Exploring data using Pandas

Our first task in this week’s lesson is to learn how to read and explore data files using Pandas. Reading data files using Pandas will make life a bit easier compared to the traditional Python way of reading data files. If you’re curious about that, you can check out some of the lesson materials from previous years about reading data in the Pythonic way.

Downloading the data and preparing

  1. You can start by downloading the weather data file we will be using for this part of the lesson.

  2. If you have not already started Spyder you should do so now. You can find directions on how to open Spyder at the start of Lesson 1.

  3. Navigate in Spyder to the directory where you have stored the downloaded data file. You can do this most easily in Spyder by using the filesystem browser above the File/Variable explorer panel. Click on the file folder to select the directory where you would like to work, click Open, then click on the listed file path that is now displated beside the file folder and press Enter.

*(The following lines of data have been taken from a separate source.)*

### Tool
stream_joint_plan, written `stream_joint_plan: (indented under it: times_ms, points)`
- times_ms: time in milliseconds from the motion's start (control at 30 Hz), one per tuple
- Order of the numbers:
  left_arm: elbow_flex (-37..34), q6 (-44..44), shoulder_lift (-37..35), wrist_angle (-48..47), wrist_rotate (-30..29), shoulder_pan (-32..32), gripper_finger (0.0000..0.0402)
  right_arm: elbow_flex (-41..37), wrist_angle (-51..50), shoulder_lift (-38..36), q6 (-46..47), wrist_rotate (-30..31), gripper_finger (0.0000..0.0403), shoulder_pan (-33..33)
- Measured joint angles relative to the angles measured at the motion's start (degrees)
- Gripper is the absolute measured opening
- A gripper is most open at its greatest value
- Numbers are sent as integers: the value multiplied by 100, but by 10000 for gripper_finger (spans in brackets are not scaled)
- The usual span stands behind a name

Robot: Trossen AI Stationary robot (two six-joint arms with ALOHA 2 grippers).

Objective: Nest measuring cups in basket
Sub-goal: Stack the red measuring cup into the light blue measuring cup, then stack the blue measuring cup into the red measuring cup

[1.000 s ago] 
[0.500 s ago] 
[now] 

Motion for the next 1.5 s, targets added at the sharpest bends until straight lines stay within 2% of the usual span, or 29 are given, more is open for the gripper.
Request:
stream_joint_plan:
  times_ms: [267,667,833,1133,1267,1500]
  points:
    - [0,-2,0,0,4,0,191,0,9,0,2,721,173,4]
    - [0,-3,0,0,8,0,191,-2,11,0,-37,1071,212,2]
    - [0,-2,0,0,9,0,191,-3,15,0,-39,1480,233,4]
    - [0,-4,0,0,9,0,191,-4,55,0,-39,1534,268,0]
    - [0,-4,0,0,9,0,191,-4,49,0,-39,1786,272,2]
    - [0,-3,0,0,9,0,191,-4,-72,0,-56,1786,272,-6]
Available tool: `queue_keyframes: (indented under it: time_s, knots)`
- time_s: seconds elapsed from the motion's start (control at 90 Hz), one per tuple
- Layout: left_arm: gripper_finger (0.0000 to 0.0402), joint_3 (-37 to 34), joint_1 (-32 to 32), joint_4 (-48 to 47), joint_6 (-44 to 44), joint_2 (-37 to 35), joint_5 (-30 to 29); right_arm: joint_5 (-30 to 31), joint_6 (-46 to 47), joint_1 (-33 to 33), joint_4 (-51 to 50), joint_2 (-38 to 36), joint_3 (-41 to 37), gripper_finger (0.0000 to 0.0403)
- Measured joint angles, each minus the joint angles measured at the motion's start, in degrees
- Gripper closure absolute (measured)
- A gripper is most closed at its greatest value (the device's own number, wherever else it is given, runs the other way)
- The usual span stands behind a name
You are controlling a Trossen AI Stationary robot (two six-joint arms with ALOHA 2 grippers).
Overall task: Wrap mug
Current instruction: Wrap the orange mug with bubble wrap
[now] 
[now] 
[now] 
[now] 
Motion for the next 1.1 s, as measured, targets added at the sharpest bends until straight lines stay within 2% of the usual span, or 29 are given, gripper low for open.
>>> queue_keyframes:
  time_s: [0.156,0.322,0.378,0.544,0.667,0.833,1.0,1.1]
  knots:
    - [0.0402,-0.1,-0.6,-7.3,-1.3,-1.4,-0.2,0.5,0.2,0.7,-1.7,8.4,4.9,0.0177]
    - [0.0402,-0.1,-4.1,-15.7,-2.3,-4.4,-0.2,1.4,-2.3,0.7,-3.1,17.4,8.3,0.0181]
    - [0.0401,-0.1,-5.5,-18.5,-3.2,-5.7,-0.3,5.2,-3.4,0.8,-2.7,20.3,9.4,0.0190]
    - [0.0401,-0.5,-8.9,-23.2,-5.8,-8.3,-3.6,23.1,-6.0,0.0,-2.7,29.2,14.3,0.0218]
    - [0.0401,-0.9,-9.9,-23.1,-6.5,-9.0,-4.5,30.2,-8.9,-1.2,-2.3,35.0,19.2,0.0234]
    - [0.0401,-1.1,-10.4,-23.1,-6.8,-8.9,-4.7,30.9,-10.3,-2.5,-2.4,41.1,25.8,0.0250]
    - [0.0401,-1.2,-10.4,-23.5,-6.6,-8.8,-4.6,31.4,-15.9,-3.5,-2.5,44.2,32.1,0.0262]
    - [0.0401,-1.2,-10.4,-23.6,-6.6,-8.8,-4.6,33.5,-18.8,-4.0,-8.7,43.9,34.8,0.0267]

    Selecting a working directory in Spyder

    Selecting a working directory in Spyder

Reading a data file with Pandas

  1. Now we’re ready to read in our temperature data file. First, we need to import the Pandas module.

    In [1]: import pandas as pd
    

    That’s it, Pandas is ready to use now. Notice we imported the Pandas module with the name pd.

  2. Now we’ll read the file data into a variable called dataFrame.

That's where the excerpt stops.